[Dataset items]
§
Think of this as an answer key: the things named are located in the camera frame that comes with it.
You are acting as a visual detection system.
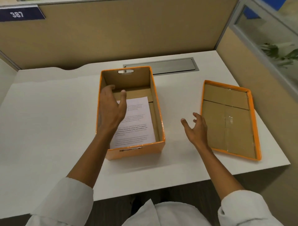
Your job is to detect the beige partition with glass window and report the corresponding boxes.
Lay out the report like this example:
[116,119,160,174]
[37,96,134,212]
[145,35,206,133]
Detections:
[215,0,298,226]

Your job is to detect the white side divider panel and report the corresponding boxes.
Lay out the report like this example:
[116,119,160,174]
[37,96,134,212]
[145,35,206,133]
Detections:
[0,57,20,105]

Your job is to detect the orange cardboard box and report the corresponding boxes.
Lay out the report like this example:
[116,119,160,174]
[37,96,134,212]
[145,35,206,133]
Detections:
[96,66,166,160]

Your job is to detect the person's white shirt torso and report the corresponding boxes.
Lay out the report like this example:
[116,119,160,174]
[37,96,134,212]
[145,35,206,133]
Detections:
[122,198,212,226]

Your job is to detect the blue number sign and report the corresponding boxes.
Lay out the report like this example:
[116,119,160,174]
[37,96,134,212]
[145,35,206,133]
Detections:
[0,5,46,23]

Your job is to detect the green plant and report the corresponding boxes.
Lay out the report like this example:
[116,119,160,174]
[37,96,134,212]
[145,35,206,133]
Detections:
[260,42,298,69]

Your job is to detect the orange cardboard box lid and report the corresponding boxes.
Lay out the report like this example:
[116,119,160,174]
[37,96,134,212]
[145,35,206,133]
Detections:
[201,80,262,161]

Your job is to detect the white printed paper sheet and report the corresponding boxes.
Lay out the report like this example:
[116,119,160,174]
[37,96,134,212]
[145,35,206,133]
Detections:
[110,97,156,149]

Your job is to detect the person's left hand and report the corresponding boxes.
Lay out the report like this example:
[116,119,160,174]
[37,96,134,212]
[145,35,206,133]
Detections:
[97,84,128,138]

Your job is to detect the metal desk cable hatch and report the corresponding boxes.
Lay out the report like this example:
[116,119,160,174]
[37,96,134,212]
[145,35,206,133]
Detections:
[123,57,200,77]

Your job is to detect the person's left forearm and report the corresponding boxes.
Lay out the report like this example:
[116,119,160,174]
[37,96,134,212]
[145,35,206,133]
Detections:
[25,131,117,226]

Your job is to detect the beige partition panel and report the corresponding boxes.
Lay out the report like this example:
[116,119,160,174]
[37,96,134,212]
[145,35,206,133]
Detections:
[0,0,239,70]

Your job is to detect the white table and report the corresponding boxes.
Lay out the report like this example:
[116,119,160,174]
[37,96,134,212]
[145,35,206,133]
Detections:
[0,50,291,219]

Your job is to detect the person's right hand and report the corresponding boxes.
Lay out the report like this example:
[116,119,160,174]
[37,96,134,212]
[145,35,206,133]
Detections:
[180,112,209,149]

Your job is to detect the blue board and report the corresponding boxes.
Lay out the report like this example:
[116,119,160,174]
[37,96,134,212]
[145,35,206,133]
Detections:
[243,0,287,20]

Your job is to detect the person's right forearm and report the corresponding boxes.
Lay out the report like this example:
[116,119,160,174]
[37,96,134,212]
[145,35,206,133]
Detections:
[198,144,284,226]
§
### Exercise description
Copy each line above containing the string "orange".

### Result of this task
Your job is to detect the orange cardboard box and report the corresponding boxes.
Your job is to detect the orange cardboard box lid and report the corresponding boxes.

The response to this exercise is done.